What you should do:
In the entries below, find every line holding the string "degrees" and collect it.

Stored entries
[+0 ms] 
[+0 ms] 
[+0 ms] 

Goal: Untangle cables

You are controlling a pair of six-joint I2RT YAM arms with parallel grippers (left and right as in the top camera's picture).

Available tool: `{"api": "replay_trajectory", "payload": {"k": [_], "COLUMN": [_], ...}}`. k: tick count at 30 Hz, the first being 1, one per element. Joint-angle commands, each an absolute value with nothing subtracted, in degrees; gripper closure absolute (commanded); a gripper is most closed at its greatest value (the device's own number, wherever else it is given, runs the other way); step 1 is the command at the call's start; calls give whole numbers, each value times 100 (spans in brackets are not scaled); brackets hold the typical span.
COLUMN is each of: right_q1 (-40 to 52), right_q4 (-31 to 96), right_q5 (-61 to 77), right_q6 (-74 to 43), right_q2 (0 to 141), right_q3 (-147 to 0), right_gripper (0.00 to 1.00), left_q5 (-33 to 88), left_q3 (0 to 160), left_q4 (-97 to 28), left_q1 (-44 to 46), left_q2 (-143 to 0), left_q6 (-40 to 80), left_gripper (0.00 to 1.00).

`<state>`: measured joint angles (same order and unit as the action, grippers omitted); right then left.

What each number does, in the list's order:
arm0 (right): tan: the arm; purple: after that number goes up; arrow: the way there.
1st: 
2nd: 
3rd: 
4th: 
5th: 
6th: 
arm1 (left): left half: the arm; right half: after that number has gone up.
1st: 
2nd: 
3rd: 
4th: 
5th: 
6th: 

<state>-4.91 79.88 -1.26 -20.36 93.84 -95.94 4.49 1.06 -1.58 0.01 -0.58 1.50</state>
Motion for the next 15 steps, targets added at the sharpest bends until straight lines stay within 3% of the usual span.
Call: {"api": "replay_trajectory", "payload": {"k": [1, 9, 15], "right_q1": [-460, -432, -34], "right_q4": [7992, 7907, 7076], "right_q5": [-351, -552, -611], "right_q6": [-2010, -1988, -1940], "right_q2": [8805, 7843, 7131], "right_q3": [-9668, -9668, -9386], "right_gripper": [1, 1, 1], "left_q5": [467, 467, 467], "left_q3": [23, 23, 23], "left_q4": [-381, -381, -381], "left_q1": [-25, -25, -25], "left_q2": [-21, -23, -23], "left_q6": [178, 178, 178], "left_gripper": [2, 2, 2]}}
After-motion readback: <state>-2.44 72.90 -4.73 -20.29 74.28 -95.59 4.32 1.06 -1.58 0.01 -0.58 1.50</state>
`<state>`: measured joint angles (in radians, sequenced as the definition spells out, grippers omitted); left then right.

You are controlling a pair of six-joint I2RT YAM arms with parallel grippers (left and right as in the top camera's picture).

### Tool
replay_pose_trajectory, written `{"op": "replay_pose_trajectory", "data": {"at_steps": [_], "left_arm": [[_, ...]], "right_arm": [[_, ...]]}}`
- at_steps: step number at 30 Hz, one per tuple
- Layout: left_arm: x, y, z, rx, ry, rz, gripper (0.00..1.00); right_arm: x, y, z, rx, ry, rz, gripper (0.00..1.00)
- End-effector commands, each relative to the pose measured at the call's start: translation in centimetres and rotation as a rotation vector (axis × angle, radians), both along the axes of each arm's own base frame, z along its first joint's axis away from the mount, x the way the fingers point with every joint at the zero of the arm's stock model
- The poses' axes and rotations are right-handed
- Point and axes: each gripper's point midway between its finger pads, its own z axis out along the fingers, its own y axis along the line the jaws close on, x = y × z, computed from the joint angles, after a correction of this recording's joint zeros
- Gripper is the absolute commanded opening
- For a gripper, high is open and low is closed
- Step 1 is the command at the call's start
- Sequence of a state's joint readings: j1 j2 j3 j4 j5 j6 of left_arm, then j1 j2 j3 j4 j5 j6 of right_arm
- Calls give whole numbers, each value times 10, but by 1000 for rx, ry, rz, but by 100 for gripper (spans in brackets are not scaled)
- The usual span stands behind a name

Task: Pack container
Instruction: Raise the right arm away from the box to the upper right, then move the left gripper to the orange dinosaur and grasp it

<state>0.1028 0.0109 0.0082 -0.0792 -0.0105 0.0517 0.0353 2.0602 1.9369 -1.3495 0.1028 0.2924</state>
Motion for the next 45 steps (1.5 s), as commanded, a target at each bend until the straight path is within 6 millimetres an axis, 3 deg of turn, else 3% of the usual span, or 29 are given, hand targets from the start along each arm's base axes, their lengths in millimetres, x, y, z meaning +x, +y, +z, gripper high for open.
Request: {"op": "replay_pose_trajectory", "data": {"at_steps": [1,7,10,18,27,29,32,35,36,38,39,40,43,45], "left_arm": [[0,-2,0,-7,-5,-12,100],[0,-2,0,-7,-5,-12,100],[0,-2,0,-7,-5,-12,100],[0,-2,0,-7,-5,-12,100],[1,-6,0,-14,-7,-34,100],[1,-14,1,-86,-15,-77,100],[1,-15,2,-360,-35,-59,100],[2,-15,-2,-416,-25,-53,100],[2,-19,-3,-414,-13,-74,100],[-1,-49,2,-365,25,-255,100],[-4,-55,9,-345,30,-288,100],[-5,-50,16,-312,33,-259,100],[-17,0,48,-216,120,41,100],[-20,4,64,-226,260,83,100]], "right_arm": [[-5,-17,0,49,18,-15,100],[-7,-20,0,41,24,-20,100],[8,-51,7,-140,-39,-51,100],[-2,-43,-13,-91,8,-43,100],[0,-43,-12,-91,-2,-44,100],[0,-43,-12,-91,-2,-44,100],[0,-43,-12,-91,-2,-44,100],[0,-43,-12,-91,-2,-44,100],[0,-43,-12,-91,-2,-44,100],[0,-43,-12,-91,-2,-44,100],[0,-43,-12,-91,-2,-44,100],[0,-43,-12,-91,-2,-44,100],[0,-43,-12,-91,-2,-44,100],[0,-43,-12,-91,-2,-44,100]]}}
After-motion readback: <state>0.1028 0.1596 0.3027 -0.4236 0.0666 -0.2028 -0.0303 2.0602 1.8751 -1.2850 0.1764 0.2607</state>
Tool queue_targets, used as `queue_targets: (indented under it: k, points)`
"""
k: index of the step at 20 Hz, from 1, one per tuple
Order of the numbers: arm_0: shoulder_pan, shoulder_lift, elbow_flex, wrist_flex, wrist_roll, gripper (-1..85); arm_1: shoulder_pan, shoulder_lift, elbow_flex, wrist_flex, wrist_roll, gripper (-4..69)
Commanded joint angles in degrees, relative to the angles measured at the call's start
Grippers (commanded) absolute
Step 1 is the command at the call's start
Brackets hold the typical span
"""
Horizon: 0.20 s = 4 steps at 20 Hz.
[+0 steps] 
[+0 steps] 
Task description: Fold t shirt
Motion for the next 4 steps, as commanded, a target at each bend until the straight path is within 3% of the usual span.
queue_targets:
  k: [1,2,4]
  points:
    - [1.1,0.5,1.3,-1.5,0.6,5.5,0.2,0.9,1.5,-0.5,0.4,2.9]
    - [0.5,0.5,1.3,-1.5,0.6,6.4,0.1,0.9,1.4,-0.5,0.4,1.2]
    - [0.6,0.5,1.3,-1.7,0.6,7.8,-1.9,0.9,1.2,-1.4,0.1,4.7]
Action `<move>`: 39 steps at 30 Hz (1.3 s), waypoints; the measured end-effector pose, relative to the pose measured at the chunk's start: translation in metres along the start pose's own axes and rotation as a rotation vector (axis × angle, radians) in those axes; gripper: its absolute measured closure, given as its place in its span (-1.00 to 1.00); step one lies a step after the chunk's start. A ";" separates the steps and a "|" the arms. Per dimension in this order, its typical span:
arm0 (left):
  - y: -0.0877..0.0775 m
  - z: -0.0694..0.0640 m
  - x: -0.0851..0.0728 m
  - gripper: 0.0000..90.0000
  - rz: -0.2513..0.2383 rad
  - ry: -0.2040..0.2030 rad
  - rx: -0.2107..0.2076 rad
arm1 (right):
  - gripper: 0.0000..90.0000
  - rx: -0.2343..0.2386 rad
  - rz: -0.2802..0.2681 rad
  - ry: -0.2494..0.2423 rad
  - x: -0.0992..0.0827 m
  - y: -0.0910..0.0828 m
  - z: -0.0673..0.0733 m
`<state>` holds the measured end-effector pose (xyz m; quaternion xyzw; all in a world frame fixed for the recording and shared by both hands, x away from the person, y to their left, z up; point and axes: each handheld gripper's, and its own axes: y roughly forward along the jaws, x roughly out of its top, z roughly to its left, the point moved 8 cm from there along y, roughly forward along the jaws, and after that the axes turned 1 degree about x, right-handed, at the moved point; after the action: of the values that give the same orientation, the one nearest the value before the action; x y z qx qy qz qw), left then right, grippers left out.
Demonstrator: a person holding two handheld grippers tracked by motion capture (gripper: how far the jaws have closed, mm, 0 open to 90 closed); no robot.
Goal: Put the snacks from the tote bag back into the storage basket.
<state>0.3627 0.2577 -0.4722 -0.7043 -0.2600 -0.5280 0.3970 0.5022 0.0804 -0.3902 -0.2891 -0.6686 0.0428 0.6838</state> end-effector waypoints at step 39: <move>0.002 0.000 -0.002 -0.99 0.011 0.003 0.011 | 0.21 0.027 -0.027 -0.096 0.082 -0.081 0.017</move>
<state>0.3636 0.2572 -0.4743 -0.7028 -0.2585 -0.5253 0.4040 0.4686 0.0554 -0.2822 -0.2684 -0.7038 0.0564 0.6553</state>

Written solution:
Available tool: `{"api": "replay_trajectory", "payload": {"k": [_], "COLUMN": [_], ...}}`. k: tick count at 30 Hz, the first being 1, one per element. Joint-angle commands, each an absolute value with nothing subtracted, in degrees; gripper closure absolute (commanded); a gripper is most closed at its greatest value (the device's own number, wherever else it is given, runs the other way); step 1 is the command at the call's start; calls give whole numbers, each value times 100 (spans in brackets are not scaled); brackets hold the typical span.
Commanded joint angles in degrees, relative to the angles measured at the call's start

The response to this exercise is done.